*What you will do*
Return every line from the one with "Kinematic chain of" through the one with "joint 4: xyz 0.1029", inclusive, exactly as it appears below.

*Record set*
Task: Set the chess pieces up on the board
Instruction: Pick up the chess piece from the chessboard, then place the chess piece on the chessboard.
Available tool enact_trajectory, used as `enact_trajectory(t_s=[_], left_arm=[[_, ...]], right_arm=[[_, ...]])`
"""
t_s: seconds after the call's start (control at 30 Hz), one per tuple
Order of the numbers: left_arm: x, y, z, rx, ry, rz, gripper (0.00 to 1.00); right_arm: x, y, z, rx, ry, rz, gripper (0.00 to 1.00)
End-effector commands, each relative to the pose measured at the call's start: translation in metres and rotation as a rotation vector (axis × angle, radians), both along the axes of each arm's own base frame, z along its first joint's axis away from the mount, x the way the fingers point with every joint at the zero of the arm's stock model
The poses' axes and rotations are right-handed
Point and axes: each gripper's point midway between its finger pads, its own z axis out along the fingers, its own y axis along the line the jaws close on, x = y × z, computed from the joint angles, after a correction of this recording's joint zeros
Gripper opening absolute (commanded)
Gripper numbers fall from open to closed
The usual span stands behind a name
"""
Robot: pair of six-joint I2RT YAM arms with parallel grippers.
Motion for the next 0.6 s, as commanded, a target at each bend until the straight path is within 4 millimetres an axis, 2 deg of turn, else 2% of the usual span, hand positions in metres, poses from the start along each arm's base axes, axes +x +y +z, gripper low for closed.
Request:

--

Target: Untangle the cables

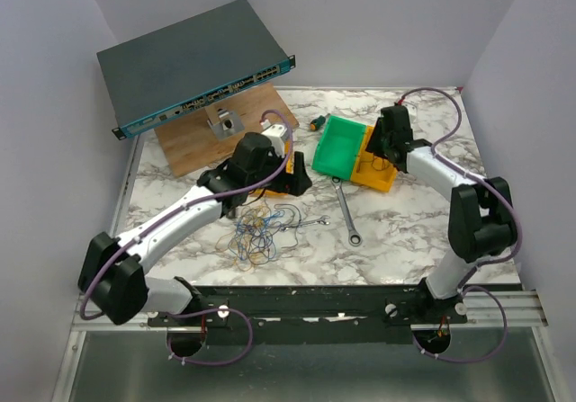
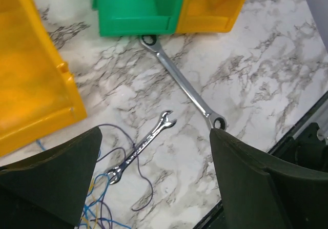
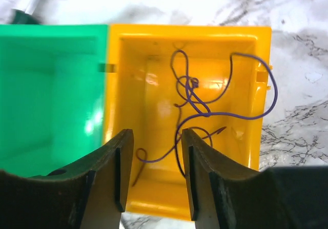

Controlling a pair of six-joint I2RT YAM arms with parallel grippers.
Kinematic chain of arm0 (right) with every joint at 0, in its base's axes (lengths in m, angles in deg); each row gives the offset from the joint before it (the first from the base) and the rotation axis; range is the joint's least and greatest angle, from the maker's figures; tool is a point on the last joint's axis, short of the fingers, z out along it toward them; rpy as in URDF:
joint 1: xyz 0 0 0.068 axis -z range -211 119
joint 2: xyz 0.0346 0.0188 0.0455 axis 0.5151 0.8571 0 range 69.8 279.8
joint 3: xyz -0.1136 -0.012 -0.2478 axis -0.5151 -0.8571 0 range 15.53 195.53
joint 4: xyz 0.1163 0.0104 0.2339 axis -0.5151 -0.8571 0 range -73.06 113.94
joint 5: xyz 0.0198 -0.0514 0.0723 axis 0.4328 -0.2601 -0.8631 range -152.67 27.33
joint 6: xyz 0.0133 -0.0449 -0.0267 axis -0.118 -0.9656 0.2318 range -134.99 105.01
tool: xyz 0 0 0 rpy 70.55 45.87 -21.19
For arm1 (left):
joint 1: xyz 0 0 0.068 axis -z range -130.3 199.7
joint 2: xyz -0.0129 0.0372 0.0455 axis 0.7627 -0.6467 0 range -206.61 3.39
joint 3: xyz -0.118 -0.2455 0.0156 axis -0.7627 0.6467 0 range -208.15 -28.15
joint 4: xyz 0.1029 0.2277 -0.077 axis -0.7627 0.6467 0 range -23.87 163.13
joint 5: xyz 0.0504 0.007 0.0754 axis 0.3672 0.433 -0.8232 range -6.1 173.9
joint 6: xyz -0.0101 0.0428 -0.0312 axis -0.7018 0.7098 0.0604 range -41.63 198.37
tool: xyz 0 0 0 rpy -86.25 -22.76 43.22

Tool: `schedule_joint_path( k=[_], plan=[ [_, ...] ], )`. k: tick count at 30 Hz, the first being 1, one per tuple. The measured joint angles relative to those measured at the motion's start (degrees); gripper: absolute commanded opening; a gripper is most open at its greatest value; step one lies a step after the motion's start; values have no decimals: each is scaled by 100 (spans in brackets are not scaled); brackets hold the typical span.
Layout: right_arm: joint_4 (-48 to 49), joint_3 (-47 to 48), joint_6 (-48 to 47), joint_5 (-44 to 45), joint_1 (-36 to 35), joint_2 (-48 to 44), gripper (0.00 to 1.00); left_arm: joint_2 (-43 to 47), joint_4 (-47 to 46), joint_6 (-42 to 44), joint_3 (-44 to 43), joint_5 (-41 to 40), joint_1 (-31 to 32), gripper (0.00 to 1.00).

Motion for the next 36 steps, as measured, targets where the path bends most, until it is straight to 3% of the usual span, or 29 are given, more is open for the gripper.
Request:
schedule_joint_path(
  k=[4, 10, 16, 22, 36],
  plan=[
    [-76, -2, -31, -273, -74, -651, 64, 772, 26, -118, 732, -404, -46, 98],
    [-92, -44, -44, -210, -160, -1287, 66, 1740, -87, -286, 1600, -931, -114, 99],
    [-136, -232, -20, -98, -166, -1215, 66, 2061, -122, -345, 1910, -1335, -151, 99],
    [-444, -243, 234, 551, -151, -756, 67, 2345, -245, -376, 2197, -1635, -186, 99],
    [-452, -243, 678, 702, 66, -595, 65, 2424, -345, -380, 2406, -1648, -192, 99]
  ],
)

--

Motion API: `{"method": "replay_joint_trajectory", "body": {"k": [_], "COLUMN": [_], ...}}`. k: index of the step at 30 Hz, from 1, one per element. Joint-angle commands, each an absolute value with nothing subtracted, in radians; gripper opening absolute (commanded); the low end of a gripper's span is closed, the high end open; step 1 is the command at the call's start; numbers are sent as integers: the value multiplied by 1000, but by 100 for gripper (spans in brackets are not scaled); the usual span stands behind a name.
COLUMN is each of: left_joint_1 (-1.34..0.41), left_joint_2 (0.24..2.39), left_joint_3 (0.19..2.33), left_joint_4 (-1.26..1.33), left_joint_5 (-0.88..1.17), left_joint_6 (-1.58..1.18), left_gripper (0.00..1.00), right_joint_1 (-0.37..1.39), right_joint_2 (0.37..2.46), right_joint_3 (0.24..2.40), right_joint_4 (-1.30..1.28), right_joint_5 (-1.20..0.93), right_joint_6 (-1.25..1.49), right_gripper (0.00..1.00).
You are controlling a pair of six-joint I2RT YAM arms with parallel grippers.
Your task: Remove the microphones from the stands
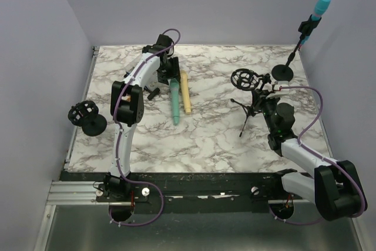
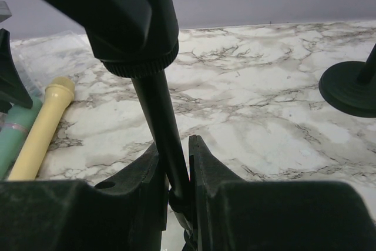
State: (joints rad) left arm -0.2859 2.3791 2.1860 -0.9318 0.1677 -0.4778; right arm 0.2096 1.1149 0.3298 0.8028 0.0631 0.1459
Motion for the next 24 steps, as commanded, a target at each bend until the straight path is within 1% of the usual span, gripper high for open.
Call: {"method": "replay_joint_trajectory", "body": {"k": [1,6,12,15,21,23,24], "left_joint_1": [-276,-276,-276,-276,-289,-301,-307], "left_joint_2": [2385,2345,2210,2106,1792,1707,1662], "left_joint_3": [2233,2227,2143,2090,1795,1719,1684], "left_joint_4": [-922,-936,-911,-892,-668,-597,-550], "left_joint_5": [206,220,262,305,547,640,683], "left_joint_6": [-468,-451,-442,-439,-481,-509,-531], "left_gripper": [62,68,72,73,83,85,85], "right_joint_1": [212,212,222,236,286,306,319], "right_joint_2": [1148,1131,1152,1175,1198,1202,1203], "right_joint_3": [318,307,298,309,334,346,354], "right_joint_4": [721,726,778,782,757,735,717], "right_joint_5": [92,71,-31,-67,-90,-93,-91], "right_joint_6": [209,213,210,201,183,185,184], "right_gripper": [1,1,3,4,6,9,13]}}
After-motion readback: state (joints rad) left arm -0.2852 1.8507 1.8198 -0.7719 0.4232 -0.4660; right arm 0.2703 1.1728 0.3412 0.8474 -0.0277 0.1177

*Solution to this exercise*
Kinematic chain of arm0 (right) with every joint at 0, in its base's axes (lengths in m, angles in deg); each row gives the offset from the joint before it (the first from the base) and the rotation axis; range is the joint's least and greatest angle, from the maker's figures; tool is a point on the last joint's axis, short of the fingers, z out along it toward them; rpy as in URDF:
joint 1: xyz 0 0 0.068 axis -z range -211 119
joint 2: xyz 0.0346 0.0188 0.0455 axis 0.5151 0.8571 0 range 69.8 279.8
joint 3: xyz -0.1136 -0.012 -0.2478 axis -0.5151 -0.8571 0 range 15.53 195.53
joint 4: xyz 0.1163 0.0104 0.2339 axis -0.5151 -0.8571 0 range -73.06 113.94
joint 5: xyz 0.0198 -0.0514 0.0723 axis 0.4328 -0.2601 -0.8631 range -152.67 27.33
joint 6: xyz 0.0133 -0.0449 -0.0267 axis -0.118 -0.9656 0.2318 range -134.99 105.01
tool: xyz 0 0 0 rpy 70.55 45.87 -21.19
For arm1 (left):
joint 1: xyz 0 0 0.068 axis -z range -130.3 199.7
joint 2: xyz -0.0129 0.0372 0.0455 axis 0.7627 -0.6467 0 range -206.61 3.39
joint 3: xyz -0.118 -0.2455 0.0156 axis -0.7627 0.6467 0 range -208.15 -28.15
joint 4: xyz 0.1029 0.2277 -0.077 axis -0.7627 0.6467 0 range -23.87 163.13

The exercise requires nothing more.